ASSIGNED TASK: Below are some records. Print exactly the lines between the one holding "external camera @ 0.050" and the one holding "step number at", inclusive, and nothing else.

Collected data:
⟨
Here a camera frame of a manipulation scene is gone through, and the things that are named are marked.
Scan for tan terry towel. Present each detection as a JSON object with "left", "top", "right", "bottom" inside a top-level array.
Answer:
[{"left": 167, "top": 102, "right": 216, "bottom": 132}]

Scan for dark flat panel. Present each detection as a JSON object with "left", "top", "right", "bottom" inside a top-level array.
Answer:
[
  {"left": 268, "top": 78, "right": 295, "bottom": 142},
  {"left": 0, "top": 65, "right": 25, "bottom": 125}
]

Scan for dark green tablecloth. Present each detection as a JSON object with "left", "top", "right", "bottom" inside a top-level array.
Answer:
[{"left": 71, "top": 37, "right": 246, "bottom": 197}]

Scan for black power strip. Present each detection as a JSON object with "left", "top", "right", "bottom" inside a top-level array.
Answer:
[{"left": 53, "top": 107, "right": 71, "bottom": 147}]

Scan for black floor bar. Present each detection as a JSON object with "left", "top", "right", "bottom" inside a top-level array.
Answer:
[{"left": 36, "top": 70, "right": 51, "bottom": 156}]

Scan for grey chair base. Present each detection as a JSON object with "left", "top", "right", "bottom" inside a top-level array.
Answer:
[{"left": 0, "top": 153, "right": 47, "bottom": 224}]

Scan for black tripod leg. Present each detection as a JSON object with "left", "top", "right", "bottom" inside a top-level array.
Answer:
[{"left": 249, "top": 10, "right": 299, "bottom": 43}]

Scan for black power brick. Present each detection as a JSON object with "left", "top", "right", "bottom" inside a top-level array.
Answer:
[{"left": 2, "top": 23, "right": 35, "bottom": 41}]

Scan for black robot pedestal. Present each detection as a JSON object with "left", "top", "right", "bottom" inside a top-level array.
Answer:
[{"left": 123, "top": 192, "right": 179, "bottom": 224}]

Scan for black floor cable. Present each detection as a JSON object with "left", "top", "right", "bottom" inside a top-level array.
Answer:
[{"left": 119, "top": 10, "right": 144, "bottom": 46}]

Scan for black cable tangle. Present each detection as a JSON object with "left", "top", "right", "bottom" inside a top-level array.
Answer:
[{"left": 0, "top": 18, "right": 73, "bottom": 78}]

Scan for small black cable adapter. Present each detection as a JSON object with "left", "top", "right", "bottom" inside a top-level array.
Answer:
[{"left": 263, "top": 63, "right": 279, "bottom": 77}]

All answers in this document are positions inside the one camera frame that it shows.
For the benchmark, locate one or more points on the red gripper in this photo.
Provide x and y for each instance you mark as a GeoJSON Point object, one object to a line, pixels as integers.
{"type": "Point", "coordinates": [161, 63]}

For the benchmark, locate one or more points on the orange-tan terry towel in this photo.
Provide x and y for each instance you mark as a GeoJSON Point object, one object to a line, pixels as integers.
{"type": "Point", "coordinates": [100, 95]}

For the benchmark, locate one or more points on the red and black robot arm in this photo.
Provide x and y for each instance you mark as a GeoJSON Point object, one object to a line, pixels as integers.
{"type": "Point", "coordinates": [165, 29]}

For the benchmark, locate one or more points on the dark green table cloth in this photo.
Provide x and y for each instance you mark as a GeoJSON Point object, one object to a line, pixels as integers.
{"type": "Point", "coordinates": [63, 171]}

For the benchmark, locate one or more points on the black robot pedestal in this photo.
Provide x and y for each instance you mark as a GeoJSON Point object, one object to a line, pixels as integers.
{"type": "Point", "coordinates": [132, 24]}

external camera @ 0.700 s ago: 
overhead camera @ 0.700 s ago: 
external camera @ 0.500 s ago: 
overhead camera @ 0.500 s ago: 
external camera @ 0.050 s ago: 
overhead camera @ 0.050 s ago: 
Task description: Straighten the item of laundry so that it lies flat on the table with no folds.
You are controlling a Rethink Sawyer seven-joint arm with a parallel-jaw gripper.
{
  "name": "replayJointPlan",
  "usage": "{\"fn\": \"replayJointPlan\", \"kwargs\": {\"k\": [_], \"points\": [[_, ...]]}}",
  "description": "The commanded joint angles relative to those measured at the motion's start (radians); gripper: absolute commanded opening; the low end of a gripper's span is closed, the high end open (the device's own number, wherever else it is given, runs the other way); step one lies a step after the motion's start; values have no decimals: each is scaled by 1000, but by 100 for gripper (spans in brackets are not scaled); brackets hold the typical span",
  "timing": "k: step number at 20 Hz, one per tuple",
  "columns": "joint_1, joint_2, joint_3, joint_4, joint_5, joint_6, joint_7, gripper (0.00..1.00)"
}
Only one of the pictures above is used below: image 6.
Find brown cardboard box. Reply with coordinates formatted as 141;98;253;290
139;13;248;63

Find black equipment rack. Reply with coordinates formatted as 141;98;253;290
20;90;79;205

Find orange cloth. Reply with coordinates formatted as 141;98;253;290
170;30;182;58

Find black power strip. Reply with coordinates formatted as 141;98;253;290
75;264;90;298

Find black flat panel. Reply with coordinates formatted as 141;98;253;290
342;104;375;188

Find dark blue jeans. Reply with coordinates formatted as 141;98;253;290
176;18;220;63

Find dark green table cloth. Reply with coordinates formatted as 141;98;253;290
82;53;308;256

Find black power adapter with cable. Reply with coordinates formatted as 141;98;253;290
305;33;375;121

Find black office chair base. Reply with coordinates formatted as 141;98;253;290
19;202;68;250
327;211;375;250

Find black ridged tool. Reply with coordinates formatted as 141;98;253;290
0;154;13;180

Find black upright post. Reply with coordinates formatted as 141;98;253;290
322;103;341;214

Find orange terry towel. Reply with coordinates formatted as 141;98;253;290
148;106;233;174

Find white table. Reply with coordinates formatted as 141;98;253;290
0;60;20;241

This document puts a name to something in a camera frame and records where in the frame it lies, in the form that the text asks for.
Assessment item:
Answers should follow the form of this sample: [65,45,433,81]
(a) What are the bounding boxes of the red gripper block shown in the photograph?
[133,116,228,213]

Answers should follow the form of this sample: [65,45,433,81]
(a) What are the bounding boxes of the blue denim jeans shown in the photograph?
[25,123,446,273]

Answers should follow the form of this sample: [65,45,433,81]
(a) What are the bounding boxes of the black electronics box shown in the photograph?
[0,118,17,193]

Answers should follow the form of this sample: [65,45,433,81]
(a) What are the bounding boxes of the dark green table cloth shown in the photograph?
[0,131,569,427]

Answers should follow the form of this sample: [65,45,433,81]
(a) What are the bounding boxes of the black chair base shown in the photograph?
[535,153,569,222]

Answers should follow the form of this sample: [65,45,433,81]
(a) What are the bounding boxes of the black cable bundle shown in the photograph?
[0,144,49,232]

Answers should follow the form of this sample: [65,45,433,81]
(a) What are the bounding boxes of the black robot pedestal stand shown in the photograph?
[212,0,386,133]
⟩
TASK ANSWER:
external camera @ 0.050 s ago: 
overhead camera @ 0.050 s ago: 
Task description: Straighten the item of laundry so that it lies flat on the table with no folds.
You are controlling a Rethink Sawyer seven-joint arm with a parallel-jaw gripper.
{
  "name": "replayJointPlan",
  "usage": "{\"fn\": \"replayJointPlan\", \"kwargs\": {\"k\": [_], \"points\": [[_, ...]]}}",
  "description": "The commanded joint angles relative to those measured at the motion's start (radians); gripper: absolute commanded opening; the low end of a gripper's span is closed, the high end open (the device's own number, wherever else it is given, runs the other way); step one lies a step after the motion's start; values have no decimals: each is scaled by 1000, but by 100 for gripper (spans in brackets are not scaled); brackets hold the typical span",
  "timing": "k: step number at 20 Hz, one per tuple",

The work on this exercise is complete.